What makes your program unique in the child abuse prevention landscape?
My position is quite eclectic. I never have the opportunity to get bored. While I don’t have many opportunities to work with the children directly, I’m constantly working to make sure our beds are full at the Village and Group Homes, and our Foster Families are plentiful. I’m spreading the word and trying to collect good people to send back to our Family Development Team. It’s a hamster wheel that I run in every day, but I wouldn’t have it any other way.
I’ve told my sons that I’m professionally friendly—that I get to talk to people and tell them all about the good work we do and how they can help kids with us. My youngest said, “That’s not a real job.” I answered him, “You’re right. It’s a real calling.”
If a group is interested in getting more information, how can they contact you?

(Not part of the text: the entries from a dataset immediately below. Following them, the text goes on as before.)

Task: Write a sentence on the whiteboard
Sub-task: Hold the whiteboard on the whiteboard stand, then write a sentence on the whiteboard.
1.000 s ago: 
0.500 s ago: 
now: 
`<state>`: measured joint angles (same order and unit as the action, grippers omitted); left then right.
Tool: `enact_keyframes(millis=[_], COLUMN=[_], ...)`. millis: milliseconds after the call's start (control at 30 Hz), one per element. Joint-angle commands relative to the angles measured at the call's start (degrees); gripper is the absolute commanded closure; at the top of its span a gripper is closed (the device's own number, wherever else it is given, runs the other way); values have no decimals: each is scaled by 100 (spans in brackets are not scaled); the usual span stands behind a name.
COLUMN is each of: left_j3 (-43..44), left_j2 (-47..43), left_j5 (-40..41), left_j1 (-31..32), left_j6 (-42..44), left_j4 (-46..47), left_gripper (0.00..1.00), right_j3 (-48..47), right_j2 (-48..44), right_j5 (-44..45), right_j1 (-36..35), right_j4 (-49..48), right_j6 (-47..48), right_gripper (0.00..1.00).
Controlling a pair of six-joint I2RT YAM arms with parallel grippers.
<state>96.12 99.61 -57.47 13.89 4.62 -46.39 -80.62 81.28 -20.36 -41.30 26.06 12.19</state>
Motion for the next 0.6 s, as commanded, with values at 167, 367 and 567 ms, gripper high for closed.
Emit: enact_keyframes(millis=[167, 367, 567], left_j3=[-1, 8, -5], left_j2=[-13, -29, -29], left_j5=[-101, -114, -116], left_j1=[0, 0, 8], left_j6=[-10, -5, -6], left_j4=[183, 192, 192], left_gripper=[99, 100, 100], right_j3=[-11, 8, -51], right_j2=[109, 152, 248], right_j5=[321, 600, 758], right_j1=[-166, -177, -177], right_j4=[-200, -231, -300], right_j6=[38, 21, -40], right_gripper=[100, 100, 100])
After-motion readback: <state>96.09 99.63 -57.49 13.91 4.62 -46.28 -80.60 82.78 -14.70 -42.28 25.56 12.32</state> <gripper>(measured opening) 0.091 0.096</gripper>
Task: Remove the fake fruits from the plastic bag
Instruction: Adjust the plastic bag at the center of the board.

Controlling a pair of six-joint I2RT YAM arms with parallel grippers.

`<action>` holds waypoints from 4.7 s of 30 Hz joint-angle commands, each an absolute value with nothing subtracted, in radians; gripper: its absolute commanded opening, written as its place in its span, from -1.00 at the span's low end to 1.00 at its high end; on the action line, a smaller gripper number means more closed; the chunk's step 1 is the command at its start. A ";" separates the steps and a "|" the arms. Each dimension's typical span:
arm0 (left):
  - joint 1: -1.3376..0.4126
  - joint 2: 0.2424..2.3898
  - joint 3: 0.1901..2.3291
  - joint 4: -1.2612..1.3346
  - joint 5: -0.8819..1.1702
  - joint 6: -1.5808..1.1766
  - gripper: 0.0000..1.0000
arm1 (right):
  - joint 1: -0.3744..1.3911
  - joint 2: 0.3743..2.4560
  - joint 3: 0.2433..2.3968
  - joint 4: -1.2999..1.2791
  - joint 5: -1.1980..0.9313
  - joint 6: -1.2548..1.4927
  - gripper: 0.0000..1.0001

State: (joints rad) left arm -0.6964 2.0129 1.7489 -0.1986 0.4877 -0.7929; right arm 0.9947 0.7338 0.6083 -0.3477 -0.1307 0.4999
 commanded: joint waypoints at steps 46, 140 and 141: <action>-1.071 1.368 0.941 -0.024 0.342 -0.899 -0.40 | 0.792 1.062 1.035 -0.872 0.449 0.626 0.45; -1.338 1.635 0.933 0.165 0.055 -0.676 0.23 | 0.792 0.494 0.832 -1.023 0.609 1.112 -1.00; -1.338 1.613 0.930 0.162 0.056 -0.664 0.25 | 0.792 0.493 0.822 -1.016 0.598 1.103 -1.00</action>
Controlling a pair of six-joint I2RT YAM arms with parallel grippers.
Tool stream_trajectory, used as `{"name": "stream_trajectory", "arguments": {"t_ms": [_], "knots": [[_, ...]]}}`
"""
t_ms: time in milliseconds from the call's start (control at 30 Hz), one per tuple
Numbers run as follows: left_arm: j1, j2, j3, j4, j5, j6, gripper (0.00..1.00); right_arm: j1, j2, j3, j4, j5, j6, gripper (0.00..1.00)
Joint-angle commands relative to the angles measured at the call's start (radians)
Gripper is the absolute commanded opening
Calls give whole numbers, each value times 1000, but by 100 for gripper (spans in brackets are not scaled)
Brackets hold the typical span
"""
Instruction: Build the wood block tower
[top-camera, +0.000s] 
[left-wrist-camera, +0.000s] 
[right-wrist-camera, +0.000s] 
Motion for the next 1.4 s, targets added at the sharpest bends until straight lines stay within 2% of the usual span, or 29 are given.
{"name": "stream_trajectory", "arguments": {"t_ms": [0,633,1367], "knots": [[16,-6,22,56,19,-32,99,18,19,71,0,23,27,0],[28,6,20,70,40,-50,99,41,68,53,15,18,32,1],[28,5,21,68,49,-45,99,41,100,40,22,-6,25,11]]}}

If anyone in Southern California would like to invite me to come speak with their group about what we do and how they can get involved, please reach out to me at 951-845-3155 ext 273 or email me at firstname.lastname@example.org. If anyone is interested in getting more information about fostering, they can either contact me, or reach out to 1-877-70-CHILD (24453) to speak to the Family Development Team at the Foster Family and Adoption Agency directly.
These are our children—the responsibility falls to everyone in society to help care for them—and the more people who take that responsibility seriously the better our future will be for all of us. People tend to see a difficult situation and say, “Someone should do something about that.” It’s my job to make sure that everyone I meet knows that they are “Someone.”